### Assigned task
Copy verbatim the block of lines in the entries below whose first line contains "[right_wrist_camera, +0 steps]" and whose last line contains "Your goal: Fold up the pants". Leave out all other lines.
---------- Supplied data
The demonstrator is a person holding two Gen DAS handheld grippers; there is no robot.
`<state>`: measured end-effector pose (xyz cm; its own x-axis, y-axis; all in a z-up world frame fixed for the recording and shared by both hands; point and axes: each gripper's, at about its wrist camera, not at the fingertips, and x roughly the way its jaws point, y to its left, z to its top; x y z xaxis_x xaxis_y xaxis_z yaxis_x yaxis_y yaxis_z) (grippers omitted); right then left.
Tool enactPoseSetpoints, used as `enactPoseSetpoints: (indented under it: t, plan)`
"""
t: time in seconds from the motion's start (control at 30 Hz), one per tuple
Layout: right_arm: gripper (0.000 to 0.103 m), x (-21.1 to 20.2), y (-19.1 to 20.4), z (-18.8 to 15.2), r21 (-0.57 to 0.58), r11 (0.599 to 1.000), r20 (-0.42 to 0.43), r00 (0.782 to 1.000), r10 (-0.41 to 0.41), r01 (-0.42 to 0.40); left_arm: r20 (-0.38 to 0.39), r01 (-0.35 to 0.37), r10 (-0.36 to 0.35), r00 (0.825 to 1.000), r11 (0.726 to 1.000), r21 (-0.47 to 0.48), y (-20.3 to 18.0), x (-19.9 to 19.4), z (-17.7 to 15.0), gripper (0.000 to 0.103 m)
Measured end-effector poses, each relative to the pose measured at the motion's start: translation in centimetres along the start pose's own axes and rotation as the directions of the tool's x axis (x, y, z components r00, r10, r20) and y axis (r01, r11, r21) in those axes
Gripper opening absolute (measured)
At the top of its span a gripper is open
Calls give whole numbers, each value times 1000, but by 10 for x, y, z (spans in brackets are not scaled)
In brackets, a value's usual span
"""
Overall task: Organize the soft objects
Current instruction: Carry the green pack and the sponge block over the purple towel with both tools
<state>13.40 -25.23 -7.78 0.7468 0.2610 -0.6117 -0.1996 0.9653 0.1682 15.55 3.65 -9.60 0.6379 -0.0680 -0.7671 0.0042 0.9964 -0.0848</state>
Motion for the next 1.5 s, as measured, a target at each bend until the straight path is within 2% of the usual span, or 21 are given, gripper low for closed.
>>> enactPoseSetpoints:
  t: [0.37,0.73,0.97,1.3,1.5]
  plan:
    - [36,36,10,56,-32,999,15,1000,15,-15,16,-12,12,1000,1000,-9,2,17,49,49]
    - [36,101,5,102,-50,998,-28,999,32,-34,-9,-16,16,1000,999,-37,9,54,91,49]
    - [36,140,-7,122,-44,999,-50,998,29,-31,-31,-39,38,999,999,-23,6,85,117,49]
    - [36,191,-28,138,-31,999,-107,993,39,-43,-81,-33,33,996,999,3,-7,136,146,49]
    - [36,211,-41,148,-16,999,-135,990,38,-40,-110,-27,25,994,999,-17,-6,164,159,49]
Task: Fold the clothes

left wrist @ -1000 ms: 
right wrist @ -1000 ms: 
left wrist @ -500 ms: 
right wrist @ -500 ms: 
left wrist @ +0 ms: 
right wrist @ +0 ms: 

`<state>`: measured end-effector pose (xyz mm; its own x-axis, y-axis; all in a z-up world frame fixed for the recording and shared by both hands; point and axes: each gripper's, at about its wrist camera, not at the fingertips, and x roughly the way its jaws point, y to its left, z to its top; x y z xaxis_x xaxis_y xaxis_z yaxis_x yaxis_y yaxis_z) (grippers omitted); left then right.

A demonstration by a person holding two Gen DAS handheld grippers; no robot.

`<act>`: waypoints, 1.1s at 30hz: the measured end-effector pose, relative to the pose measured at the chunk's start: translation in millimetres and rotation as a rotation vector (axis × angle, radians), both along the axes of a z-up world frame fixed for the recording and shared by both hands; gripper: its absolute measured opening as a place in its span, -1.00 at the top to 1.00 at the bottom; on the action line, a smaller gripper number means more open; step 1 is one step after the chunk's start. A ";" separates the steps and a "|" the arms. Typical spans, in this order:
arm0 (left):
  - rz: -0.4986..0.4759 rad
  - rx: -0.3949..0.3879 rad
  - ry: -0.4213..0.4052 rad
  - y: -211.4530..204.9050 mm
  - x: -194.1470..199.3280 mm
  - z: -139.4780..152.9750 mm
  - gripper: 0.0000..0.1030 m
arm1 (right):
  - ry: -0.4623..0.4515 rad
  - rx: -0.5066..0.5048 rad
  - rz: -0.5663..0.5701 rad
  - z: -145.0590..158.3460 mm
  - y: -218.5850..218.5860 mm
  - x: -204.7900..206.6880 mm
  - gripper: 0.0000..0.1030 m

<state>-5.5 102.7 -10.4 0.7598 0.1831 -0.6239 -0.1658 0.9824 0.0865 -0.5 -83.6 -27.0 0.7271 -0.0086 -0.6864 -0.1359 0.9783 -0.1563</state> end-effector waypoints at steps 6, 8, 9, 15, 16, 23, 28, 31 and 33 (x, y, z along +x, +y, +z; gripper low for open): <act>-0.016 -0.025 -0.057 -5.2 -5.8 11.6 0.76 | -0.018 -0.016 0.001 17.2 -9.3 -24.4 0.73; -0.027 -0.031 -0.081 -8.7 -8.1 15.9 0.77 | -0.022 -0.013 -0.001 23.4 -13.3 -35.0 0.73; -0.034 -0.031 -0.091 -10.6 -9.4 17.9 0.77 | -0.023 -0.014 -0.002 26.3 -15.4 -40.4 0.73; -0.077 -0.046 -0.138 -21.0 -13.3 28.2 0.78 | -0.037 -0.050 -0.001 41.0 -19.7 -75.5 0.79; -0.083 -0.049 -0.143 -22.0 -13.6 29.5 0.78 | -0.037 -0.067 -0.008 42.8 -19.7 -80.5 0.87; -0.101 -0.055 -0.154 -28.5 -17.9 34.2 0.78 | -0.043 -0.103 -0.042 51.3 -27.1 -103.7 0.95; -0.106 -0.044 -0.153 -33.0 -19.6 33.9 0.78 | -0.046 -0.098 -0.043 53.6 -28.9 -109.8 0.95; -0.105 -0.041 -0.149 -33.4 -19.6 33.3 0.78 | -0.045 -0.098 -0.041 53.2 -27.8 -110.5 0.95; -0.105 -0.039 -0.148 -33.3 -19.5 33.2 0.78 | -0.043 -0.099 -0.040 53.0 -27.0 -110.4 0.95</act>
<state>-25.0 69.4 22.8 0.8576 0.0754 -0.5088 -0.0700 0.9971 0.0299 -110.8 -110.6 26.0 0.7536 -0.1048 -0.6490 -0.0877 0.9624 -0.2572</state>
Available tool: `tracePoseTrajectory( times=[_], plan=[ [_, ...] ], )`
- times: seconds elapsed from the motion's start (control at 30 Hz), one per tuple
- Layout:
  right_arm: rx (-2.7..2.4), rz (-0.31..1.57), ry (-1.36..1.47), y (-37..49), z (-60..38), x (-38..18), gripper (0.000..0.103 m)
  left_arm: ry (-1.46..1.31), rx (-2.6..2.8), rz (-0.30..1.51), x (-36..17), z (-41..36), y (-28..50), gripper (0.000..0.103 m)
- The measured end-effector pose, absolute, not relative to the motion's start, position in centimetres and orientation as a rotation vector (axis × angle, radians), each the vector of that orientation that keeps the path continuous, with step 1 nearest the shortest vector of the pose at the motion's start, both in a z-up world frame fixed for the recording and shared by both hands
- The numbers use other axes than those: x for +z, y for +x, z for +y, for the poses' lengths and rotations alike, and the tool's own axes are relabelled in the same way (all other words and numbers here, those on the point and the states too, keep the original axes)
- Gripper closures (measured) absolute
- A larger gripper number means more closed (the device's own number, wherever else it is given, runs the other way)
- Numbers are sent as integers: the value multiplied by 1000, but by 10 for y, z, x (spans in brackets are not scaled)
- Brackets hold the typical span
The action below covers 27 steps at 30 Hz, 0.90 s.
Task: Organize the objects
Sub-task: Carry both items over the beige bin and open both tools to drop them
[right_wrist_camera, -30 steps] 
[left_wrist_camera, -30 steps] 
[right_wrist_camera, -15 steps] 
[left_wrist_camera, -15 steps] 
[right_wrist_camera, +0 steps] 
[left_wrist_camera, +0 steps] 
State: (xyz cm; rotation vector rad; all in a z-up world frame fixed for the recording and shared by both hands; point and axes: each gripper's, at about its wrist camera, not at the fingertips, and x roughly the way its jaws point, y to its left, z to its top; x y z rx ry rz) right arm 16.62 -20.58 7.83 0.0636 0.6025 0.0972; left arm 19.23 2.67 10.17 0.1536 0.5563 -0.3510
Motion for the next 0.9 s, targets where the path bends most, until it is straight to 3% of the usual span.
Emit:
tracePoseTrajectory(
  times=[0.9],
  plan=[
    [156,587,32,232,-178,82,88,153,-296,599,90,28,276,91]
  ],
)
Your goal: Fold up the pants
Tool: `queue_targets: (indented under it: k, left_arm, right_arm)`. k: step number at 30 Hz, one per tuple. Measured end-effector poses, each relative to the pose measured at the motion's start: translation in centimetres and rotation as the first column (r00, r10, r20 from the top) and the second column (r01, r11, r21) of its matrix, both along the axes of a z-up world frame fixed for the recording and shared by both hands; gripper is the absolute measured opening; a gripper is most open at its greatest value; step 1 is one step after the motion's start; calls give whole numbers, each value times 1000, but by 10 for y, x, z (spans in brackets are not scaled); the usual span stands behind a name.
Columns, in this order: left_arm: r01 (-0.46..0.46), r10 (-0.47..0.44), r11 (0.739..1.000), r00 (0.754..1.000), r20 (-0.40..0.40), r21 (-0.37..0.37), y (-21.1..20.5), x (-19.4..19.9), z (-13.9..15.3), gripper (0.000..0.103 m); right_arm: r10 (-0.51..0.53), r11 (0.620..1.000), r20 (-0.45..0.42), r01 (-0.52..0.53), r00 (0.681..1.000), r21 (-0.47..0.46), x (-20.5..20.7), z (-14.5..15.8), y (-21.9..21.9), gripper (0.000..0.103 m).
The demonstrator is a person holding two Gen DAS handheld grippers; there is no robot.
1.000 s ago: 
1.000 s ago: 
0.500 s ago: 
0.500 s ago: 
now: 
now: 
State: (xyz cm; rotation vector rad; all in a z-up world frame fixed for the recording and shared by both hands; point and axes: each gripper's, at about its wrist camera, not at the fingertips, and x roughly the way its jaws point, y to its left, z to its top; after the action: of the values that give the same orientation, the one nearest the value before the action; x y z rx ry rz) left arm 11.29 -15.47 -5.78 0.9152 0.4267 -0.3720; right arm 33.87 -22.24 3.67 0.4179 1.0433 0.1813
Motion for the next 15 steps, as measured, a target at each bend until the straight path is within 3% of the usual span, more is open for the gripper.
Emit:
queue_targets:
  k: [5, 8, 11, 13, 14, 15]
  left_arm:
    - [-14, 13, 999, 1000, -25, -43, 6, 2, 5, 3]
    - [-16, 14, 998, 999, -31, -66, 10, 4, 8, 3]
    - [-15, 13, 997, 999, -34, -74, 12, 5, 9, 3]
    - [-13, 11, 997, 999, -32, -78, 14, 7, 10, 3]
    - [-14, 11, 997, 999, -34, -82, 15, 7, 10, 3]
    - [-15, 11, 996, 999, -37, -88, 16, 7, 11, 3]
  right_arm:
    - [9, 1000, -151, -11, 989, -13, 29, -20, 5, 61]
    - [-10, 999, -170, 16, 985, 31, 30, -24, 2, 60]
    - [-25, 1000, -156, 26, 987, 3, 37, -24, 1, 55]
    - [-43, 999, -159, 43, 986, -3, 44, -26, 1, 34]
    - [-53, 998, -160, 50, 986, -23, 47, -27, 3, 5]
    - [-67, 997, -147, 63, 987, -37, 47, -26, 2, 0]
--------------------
### Your solution
[right_wrist_camera, +0 steps] 
[left_wrist_camera, +0 steps] 
State: (xyz cm; rotation vector rad; all in a z-up world frame fixed for the recording and shared by both hands; point and axes: each gripper's, at about its wrist camera, not at the fingertips, and x roughly the way its jaws point, y to its left, z to its top; x y z rx ry rz) right arm 16.62 -20.58 7.83 0.0636 0.6025 0.0972; left arm 19.23 2.67 10.17 0.1536 0.5563 -0.3510
Motion for the next 0.9 s, targets where the path bends most, until it is straight to 3% of the usual span.
Emit:
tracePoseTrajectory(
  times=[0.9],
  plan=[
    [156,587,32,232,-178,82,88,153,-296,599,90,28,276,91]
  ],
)
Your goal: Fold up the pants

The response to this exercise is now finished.